An empty coastline in New Hampshire at sunset
The coast of New Hampshire as early explorers would have seen it
  • New Hampshire’s first permanent settlement, Hilton’s Point (today’s Dover) was founded in 1623, three years after the Pilgrims landed at Plymouth in Massachusetts.
  • The state’s first recorded slaves appeared in the records of Portsmouth in 1645.
  • New Hampshire joined Massachusetts in 1641, but became its own separate colony again in 1679. It then became a part of the Dominion of New England.
  • By the mid-1700s, most of the Native population had been killed or driven out, and many significant English-French wars took place there.
  • Dartmouth College was founded in 1769, making it one of the country’s oldest.
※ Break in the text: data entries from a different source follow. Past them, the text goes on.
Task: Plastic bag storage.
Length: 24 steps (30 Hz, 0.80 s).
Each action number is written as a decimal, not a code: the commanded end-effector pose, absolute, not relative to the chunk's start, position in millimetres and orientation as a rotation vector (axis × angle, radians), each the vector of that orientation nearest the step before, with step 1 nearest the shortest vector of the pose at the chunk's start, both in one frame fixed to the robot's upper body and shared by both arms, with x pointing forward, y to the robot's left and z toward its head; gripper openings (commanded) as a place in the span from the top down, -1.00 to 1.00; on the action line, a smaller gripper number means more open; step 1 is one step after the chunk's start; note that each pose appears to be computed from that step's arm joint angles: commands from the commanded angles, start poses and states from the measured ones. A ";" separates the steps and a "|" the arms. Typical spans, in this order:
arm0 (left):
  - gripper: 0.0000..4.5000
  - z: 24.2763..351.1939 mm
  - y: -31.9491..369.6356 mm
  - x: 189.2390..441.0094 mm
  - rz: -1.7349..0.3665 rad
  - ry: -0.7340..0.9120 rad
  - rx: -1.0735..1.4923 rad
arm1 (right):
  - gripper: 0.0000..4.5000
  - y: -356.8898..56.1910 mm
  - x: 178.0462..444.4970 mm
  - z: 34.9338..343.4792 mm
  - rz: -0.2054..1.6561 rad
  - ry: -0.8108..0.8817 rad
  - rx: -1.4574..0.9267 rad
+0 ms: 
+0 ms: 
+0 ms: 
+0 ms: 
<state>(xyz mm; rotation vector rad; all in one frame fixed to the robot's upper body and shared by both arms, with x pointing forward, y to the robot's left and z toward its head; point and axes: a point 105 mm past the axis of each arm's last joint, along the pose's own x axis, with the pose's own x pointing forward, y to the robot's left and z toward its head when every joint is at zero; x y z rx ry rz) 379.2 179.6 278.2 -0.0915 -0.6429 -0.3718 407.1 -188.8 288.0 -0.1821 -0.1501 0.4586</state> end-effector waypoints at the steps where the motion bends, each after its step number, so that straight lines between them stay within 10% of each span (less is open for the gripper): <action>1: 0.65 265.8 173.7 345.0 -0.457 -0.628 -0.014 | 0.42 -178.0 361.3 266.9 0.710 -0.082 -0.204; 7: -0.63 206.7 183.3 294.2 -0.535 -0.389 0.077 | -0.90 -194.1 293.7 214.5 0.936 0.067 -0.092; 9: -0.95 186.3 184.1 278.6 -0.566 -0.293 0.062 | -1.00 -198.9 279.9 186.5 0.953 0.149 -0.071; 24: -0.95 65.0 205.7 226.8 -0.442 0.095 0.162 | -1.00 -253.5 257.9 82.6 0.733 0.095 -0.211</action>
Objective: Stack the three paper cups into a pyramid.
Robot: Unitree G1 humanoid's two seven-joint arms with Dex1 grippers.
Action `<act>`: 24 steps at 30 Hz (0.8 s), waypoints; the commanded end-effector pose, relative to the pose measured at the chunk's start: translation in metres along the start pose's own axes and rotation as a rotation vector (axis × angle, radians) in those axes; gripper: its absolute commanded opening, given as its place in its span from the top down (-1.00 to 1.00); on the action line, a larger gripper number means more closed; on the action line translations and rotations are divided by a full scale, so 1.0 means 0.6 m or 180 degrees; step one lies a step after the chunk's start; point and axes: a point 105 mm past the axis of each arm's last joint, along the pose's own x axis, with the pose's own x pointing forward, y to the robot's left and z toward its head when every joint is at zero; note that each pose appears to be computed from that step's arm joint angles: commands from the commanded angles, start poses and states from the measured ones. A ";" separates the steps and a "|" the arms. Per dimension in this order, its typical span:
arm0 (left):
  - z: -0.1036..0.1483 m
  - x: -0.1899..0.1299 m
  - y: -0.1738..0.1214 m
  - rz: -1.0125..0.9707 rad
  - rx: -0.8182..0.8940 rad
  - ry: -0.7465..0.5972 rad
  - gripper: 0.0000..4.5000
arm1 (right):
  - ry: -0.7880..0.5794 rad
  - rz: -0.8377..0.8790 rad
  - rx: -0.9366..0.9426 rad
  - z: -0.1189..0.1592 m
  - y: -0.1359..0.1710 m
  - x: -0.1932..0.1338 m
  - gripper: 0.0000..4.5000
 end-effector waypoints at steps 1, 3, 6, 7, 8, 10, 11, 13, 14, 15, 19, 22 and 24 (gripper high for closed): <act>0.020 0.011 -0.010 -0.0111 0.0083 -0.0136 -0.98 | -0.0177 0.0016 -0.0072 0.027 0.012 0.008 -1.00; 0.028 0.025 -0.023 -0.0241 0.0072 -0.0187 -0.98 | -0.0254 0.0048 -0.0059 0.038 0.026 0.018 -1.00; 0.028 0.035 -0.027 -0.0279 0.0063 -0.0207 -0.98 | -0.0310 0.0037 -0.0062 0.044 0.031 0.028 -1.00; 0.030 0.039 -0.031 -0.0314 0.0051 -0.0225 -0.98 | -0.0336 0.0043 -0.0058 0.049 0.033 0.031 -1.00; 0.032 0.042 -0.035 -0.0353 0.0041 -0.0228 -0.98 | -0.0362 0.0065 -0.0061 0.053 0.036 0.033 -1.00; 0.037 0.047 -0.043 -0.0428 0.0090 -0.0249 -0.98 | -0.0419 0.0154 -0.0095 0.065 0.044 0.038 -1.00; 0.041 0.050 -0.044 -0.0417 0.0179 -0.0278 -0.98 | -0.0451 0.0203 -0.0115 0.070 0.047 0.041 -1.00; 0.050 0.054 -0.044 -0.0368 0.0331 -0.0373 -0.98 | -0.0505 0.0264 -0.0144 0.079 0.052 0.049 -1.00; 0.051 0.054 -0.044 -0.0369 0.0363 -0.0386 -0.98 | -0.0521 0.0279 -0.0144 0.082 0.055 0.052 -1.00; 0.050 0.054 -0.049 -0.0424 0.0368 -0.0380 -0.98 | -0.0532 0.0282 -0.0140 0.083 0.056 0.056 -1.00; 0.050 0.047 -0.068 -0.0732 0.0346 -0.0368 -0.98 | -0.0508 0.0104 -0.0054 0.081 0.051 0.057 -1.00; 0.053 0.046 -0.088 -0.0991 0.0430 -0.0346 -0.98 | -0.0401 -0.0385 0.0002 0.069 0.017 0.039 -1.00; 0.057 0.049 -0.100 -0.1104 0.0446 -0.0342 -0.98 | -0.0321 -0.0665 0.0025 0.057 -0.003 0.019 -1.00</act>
White building called Dartmouth College Hall
Dartmouth College
  • New Hampshire became the first state to declare its independence from England in 1774.
  • In 1778, New Hampshire became the first state to hold a constitutional convention.
  • In 1788, New Hampshire became the 9th state to join the Union.
  • In 1790, the state of Vermont was created out of lands that had been disputed between New Hampshire and New York State.
  • Concord was made the permanent state capital of New Hampshire in 1808.
  • In 1828, 400 women employed at Dover’s Cocheco Mills organized the nation’s first entirely female strike due to reduced wages and new regulations.
Exterior of the New Hampshire State House building in Concord
New Hampshire State House in Concord
  • The country’s first public library was founded in Peterborough in 1833.
  • From 1832 to 1835, an independent republic called the Republic of Indian Stream existed in what is now New Hampshire, near the border with Canada. It had a population of around 300.
  • In 1852, Franklin Pierce of New Hampshire became the 14th President of the US.
  • The last state execution in New Hampshire was in 1939.
  • In 1944, Mount Washington Hotel hosted the Bretton Woods Conference, which established the International Monetary Fund and World Bank.
A old red brick textile mill along the river in Manchester, New Hampshire
Former textile mill along the river in Manchester
  • In 1945, a Nazi submarine surrendered to US forces near Portsmouth, New Hampshire. Materials from the ship, which the Nazis had planned to take to Japan, later ended up in the atomic bombs that the Americans would drop on Japan.
  • In 1961, Alan Bartlett Shepard Jr. of New Hampshire became the first American to travel into space. He also became the 5th man to walk on the moon in 1971.
  • In 1972, Dartmouth College, the state’s oldest, finally started admitting women as full-time students.
  • In 1999, New Hampshire became the last state in the US to put Martin Luther King’s name on the day, Martin Luther King Jr. Day.
  • On 1 January 2008, the new state law legalized same-sex partnerships. As a result, dozens of gay and lesbian couples entered into civil unions on New Year’s Day.
A street in downtown Concord at night, with street lights and clock tower
Downtown Concord today
  • Almost a century after women obtained the right to vote, an all-female Congressional delegation represented New Hampshire in 2012, becoming the first state ever to do so.
  • In 2019, the state banned all oil drilling off its coast.
  • From March 26 to June 15, 2020, New Hampshire residents were under stay-at-home order due to COVID-19.